Your abysmal coverage of Justice in Palestine Week and the Horowitz fiasco reeks of Hearstian and Horowitzian journalism.

While you sought to clarify my answer in your May 20 article entitled “Students Clash Anew Over Israeli-Palestinian Conflicts,” you chose not to qualify it with my position. I will do you a favor and quote it from my statement directly. “My opinion of Hamas is not as simple as condemn or condone, for it or against it. I firmly believe that the killing of civilians, even as collateral damage regardless of creed, politics, sexuality, nationality or ethnicity is one of the highest crimes in the eyes of God and is morally reprehensible and abhorrent.”

Secondly, Hezbollah is not a Palestinian faction — it is Lebanese. Hamas (regardless of its designation as a terrorist organization by Israel and the U.S.) is neither genocidal nor Holocaust-denying. This is simply evident in Yale University’s copy of Article 20 of the Covenant of the Islamic Resistance Movement, which analogizes Israel’s treatment of Palestinians to Nazi treatment of Jews, and Article Six, which calls for the establishment of a Palestinian state where people of all religions can coexist in peace. Your fact-checking should at least consist of Googling either organization’s name.

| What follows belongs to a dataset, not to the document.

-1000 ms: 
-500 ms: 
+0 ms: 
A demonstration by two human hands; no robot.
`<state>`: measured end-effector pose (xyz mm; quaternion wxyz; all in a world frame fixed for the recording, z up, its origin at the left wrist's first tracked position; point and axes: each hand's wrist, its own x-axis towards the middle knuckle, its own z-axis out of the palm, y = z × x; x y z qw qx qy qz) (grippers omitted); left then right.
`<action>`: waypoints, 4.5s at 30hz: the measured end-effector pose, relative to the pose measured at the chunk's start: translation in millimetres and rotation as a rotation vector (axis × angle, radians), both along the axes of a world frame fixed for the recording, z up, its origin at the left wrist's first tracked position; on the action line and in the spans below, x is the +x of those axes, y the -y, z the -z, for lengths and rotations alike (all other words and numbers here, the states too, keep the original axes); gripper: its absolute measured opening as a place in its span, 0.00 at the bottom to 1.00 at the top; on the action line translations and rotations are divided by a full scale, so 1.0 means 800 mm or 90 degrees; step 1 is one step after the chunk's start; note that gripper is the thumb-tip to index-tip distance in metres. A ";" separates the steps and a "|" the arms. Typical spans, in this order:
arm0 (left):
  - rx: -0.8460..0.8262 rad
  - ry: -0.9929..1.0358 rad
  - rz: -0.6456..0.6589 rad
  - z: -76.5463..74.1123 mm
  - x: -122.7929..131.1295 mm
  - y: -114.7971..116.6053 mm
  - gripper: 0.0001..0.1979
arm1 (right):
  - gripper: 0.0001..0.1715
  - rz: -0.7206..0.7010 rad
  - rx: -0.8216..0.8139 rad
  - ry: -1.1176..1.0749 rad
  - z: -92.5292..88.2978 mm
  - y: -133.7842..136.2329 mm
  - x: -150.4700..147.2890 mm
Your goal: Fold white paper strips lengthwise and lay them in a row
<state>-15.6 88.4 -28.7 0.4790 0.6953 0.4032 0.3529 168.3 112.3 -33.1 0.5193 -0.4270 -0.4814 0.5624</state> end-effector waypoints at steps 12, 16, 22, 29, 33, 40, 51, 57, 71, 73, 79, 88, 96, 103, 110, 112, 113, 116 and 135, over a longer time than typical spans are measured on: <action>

Young Americans for Freedom chairwoman Gabriella Hoffman is quoted saying that she feels hurt that I would want to kill her and other Jews. Barzilay claims that the apartheid wall makes her feel “alienated” and demands that I apologize. These individuals have no right to speak of hurt, alienation or apology whatsoever. It was Hoffman, acting as chair of Young Americans for Freedom, who invited and introduced David Horowitz. It was Barzilay’s organization, Tritons for Israel, which initially tri-sponsored the event and had many of its members in attendance. Those students were not threatened or preoccupied by my supposed “racist” sentiments. When I left, one member followed me out, brushed aside my attempts at clarification and admitted that she knew I had misspoken, given Horowitz’s reputation.

Horowitz was not invited to present any argument or engage in constructive dialogue — rather, he was brought because of his reputation for racism and hatemongering against Arabs and Muslims. If anyone can claim alienation or marginalization, it’s me. For the university to allow him to set foot on my campus using my student fees is a slap in my face and a slap in the face of all other non-Jewish minorities on this campus. Need more proof? Google this article: “Guns Don’t Kill Black People, Other Blacks Do.” Tell me: Who needs to apologize now?

As far as the sense of “alienation” that the apartheid wall heralds: The panels and speakers criticized the Israeli government, not the Jewish people. Professors and lecturers at this university urge us to examine our own government. Why should the university or A.S. Council entertain the notion that the Israeli government is holier than our own and beyond reproach?

The voices of the Palestinian people have been silenced by the mainstream media for too long, and I refuse to silence my own voice to appease the twisted politics of the pro-Israel communities on and off campus.